День был изнурительным для миссис Гарнер. Она с самого утра была занята упаковкой вещей, в то время как Джарред находился в Коттедже Мальвины, помогая плотнику приколачивать полки и руководя действиями садовника, который пытался привести в порядок садик, орудуя громадными ножницами.

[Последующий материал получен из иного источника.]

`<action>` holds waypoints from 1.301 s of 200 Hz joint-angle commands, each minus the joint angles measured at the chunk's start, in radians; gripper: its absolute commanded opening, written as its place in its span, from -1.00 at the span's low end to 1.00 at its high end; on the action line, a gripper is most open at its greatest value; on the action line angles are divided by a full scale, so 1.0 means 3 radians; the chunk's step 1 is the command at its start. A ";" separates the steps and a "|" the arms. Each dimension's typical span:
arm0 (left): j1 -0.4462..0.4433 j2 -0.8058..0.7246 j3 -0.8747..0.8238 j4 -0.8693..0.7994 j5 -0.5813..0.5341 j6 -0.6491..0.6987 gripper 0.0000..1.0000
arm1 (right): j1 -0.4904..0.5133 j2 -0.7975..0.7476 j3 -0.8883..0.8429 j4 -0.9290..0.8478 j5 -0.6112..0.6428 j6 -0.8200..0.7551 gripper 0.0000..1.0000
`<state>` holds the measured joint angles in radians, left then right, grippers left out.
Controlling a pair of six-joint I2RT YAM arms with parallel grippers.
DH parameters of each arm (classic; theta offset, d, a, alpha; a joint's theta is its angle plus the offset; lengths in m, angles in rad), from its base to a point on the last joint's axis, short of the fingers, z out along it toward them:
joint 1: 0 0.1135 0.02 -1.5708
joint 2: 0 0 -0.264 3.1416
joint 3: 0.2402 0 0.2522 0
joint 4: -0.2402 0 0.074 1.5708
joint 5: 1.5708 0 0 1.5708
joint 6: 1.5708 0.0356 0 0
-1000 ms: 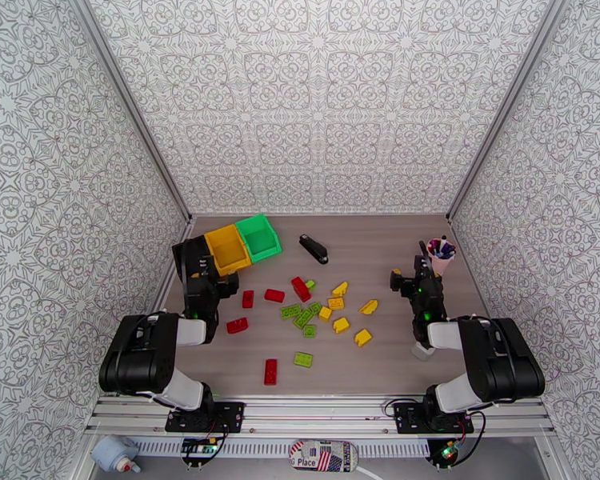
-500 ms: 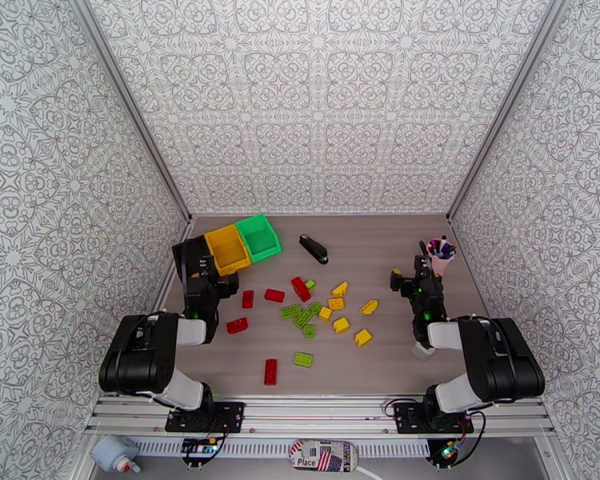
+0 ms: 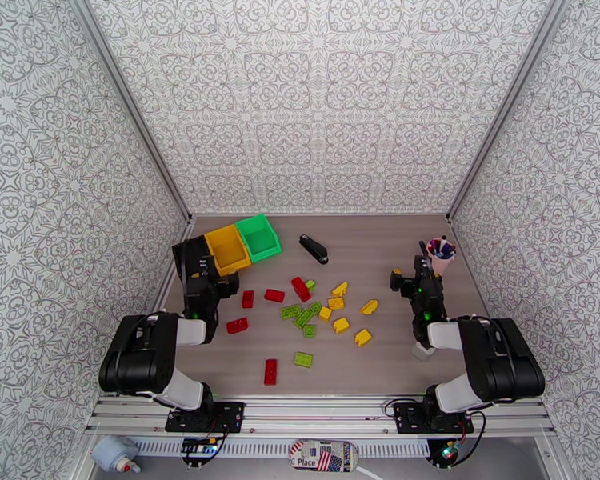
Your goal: Sort the legos into containers by color
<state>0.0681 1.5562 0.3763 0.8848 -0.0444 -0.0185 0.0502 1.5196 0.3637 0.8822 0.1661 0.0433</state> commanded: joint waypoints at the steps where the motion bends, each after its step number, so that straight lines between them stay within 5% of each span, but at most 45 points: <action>1: 0.0056 -0.0141 0.0034 -0.0082 0.0087 -0.0001 0.99 | -0.0029 -0.0035 0.0050 0.0003 -0.0016 -0.0019 0.98; 75: -0.0245 -0.1264 0.0478 -0.1517 -0.0567 -0.0244 0.99 | -0.0029 -0.1590 0.0471 -0.1911 0.0484 0.0496 0.98; 113: -0.0367 -0.1647 0.1317 -0.3296 -0.0647 -0.1105 0.99 | -0.0030 -0.2105 0.1105 -0.3764 0.0652 0.1236 0.98; 141: -0.0342 -0.1762 0.1570 -0.4090 -0.0189 -0.1463 0.99 | -0.0030 -0.2217 0.1341 -0.4471 0.0118 0.1415 0.98; 181: -0.0376 -0.2217 0.1157 -0.4309 0.0623 -0.2226 0.99 | -0.0026 -0.2090 0.1509 -0.5022 -0.0962 0.1502 0.60; 216: -0.1071 -0.2567 0.0719 -0.4163 0.0406 -0.2860 0.99 | 0.0022 -0.1619 0.1424 -0.5158 -0.1532 0.1736 0.42; 260: -0.1911 -0.2544 0.0686 -0.4288 -0.0034 -0.3094 0.99 | 0.0402 -0.1485 0.1210 -0.4990 -0.1516 0.2031 0.45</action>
<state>-0.4301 0.7818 0.5652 -0.3489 0.0174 -0.8661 0.1059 1.0653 0.7517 -0.6102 -0.2382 0.5804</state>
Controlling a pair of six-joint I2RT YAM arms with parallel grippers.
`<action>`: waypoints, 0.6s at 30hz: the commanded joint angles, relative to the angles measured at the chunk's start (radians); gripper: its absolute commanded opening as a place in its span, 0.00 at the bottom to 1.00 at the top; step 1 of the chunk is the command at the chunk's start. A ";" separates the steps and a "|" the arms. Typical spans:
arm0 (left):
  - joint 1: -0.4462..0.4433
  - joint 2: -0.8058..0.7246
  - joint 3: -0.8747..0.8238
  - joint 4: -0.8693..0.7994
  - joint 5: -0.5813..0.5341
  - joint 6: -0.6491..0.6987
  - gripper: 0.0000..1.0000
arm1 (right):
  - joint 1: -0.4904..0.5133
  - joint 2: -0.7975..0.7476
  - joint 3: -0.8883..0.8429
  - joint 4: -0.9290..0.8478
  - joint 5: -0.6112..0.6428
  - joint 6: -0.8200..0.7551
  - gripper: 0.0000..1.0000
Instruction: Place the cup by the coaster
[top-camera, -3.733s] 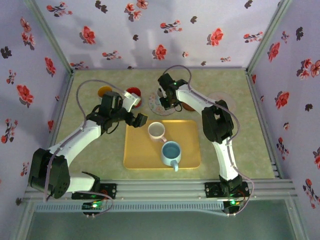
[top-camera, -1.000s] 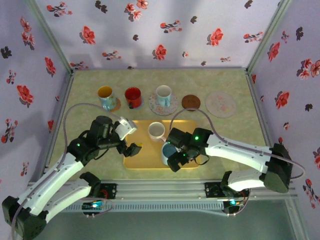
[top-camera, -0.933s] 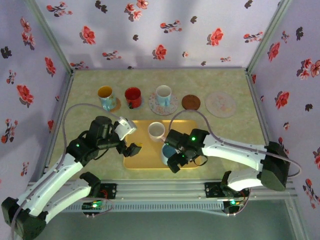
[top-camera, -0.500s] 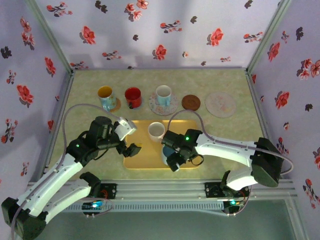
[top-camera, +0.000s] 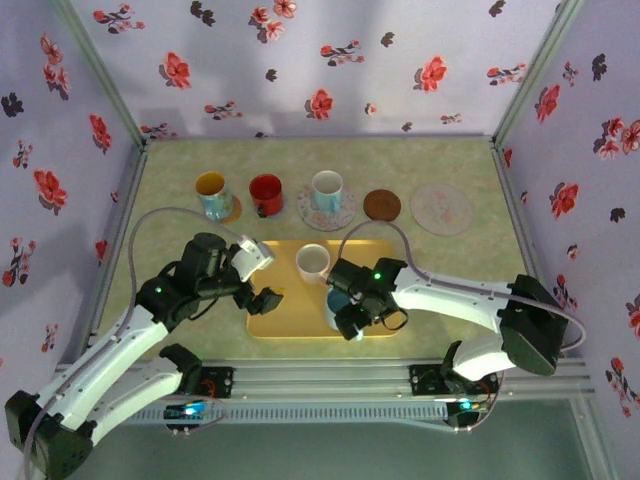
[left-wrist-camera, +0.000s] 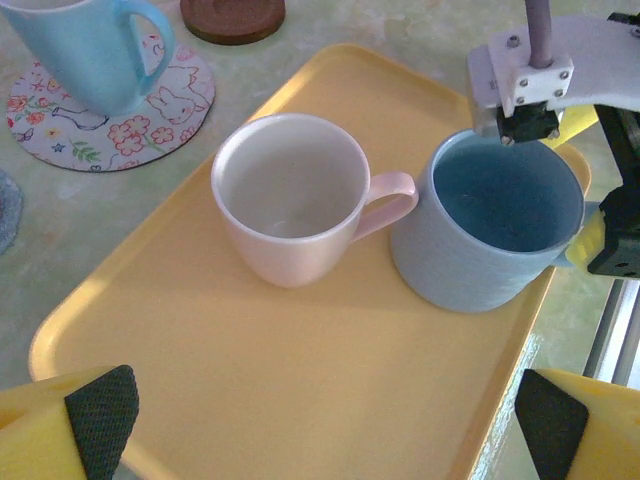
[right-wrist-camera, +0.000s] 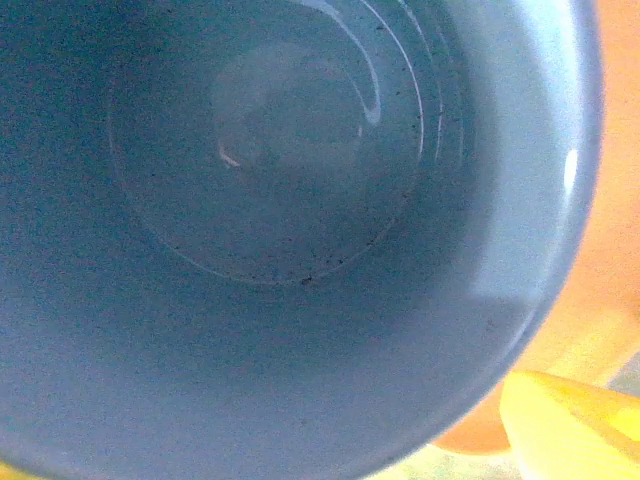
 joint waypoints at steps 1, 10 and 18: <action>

Энергично справившись со своими делами, такими как сворачивание перин и укладывание вещей, сопровождавшиеся непрестанными наклонами, миссис Гарнер позволила себе расслабиться в кресле. На вопрос о том, почему она заплакала, оставляя жилище, которое ранее так страстно желала покинуть, предстоит ответить психологам. Она плакала, упиваясь жалостью к себе, вспоминая годы, прожитые в этом доме, ведь кроме печали и отчаяния, она испытывала здесь и радость. Она жила тут двадцать лет, не зная покоя, всегда преследуемая образом сборщика налогов или раздраженного домовладельца. Теперь она плакала, вспоминая о своем прошлом и думая о старой гостиной так, как живой человек думает о дорогом ему умершем человеке, забывая все плохое и помня лишь самое лучшее.